Auf dich, mein Vampir-Tagebuch, muss ich jedenfalls besonders gut aufpassen, damit niemand in dir liest und all das unglaubliche Zeug herausfindet. Stefan hat mir ein Buch mit Schloss gegeben, das ist natürlich praktisch. Mein eigentliches Tagebuch zuhause – mein Radio-Tagebuch – hat keines. Ich hätte es somit nicht weiterschreiben können. Ich klebe aber die ersten drei Seiten später noch in dich rein, dann ist es dennoch komplett.

Aber genug davon, kommen wir zum aktuellen Stand der Dinge: Der heutige Tag sollte nämlich all meine guten Vorsätze, die ich mir auferlegt hatte, auf eine harte Probe stellen. Dabei fing alles so gut an. Der erste Schritt zu einem einigermaßen normalen Leben kam am Morgen, ganz profan per Post. Ein schnöder kleiner Briefumschlag, mit einem Stempel von St. Tropez lag plötzlich auf meinem Bett. Eine gewisse Freya Mikaelson stand in sorgfältiger Handschrift als Absender darauf. Freya ist die ältere Hexen-Schwester von diesem ominösen Klaus, dem ich mein Vampirdasein zu verdanken hatte. Sie hatte mir einen dieser tollen Tageslichtringe gemacht! Ein schlichter silberner Ring mit einem blauen Lapislazuli. Nun konnte ich mein unfreiwilliges Gefängnis endlich wieder verlassen, ohne vom Sonnenlicht geröstet zu werden.

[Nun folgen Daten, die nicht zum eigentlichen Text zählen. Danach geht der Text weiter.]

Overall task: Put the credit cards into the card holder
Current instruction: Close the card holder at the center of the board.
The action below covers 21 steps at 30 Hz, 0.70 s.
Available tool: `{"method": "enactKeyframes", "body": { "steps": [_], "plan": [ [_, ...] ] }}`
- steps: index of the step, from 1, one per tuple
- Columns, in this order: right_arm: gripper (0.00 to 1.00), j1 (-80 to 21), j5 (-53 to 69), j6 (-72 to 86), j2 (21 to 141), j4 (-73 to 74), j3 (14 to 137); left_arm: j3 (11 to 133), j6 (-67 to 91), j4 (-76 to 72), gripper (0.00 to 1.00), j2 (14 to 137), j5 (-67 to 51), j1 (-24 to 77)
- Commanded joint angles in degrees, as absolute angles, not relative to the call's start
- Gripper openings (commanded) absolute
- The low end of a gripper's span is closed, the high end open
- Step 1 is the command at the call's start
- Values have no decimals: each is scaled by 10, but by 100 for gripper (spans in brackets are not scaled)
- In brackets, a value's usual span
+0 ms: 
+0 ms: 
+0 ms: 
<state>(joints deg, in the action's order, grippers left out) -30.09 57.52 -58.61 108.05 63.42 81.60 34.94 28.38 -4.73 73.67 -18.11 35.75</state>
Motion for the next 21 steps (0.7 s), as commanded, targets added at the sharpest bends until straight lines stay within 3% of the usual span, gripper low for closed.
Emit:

Ich ging vollen Vorfreude und Skepsis zur Tür und steckte vorsichtig einen Fuß hinaus – nichts passierte. Der restliche Körper folgte und dann stand ich da – am helllichten Tage! Die Sonne schien in mein Gesicht und ich musste zunächst blinzeln, da sich meine etwas lichtempfindlichen Augen erst einmal an die Helligkeit gewöhnen mussten. Aber glücklicherweise war dies das Einzige, was in diesem Moment passierte. Ich ging nicht in Flammen auf. Der Tageslichtring funktionierte! Ich war ganz berauscht von diesem Umstand. Nach einer Woche Gefangenschaft in diesem düster-muffigen Gebäude, war ich endlich wieder draußen. Und die Welt fühlte sich so wunderbar intensiv an. Dafür, dass ich eigentlich tot war, hatte ich mich nie lebendiger gefühlt.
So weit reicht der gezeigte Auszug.